* _What needs to be done_
Print, in exact form, the lines below from the one containing "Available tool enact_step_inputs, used" through the one containing "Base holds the", and omit all others.
/---
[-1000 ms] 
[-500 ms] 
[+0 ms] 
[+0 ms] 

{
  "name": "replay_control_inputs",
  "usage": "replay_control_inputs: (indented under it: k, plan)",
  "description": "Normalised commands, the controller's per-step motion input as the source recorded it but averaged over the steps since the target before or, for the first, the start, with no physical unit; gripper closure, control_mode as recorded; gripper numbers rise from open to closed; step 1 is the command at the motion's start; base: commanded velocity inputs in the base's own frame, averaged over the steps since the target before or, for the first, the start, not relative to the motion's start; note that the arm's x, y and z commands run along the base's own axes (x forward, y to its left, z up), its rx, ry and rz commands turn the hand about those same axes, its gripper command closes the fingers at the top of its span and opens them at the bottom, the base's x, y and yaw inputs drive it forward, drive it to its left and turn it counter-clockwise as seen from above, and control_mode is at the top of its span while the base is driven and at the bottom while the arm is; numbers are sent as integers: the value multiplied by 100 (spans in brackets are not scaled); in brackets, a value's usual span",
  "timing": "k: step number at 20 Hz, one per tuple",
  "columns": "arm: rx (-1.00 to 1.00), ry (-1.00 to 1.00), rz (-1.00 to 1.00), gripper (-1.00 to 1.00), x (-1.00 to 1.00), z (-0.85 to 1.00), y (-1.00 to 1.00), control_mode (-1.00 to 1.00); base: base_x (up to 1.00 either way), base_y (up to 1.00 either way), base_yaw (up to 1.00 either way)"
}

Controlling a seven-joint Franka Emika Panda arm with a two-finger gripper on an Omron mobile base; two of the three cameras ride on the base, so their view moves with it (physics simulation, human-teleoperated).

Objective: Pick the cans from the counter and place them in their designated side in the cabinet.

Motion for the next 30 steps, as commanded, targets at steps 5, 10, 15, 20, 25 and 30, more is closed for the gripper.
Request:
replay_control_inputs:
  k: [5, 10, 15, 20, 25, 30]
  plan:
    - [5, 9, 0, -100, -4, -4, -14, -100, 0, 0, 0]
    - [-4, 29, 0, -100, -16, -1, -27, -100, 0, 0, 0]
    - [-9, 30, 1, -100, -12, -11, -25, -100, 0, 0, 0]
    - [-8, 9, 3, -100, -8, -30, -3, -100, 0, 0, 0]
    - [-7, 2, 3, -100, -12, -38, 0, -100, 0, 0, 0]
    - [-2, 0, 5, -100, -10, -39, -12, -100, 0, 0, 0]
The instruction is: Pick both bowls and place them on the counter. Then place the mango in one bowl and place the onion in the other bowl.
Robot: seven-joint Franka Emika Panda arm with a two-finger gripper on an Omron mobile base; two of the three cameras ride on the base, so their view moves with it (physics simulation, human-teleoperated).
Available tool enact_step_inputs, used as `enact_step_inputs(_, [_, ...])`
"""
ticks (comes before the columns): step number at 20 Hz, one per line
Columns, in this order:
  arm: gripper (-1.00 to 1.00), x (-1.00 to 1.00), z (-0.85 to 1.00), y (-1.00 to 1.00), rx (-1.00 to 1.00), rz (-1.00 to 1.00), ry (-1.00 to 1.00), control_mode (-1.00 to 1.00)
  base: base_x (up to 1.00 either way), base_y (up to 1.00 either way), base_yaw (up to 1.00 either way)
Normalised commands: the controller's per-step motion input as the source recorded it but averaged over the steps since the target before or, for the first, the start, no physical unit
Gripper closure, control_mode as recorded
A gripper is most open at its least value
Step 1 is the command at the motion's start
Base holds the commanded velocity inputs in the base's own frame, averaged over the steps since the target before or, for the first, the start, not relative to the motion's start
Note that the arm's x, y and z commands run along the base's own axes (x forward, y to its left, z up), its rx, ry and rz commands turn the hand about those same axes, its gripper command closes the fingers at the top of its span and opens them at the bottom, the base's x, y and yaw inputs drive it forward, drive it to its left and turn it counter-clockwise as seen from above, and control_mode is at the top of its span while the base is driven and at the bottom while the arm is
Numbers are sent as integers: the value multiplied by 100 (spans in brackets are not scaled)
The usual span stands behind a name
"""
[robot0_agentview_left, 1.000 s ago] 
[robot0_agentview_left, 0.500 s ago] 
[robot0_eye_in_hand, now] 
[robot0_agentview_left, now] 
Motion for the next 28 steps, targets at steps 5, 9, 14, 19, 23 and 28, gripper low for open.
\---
* _Solution for this exercise_
Available tool enact_step_inputs, used as `enact_step_inputs(_, [_, ...])`
"""
ticks (comes before the columns): step number at 20 Hz, one per line
Columns, in this order:
  arm: gripper (-1.00 to 1.00), x (-1.00 to 1.00), z (-0.85 to 1.00), y (-1.00 to 1.00), rx (-1.00 to 1.00), rz (-1.00 to 1.00), ry (-1.00 to 1.00), control_mode (-1.00 to 1.00)
  base: base_x (up to 1.00 either way), base_y (up to 1.00 either way), base_yaw (up to 1.00 either way)
Normalised commands: the controller's per-step motion input as the source recorded it but averaged over the steps since the target before or, for the first, the start, no physical unit
Gripper closure, control_mode as recorded
A gripper is most open at its least value
Step 1 is the command at the motion's start
Base holds the commanded velocity inputs in the base's own frame, averaged over the steps since the target before or, for the first, the start, not relative to the motion's start

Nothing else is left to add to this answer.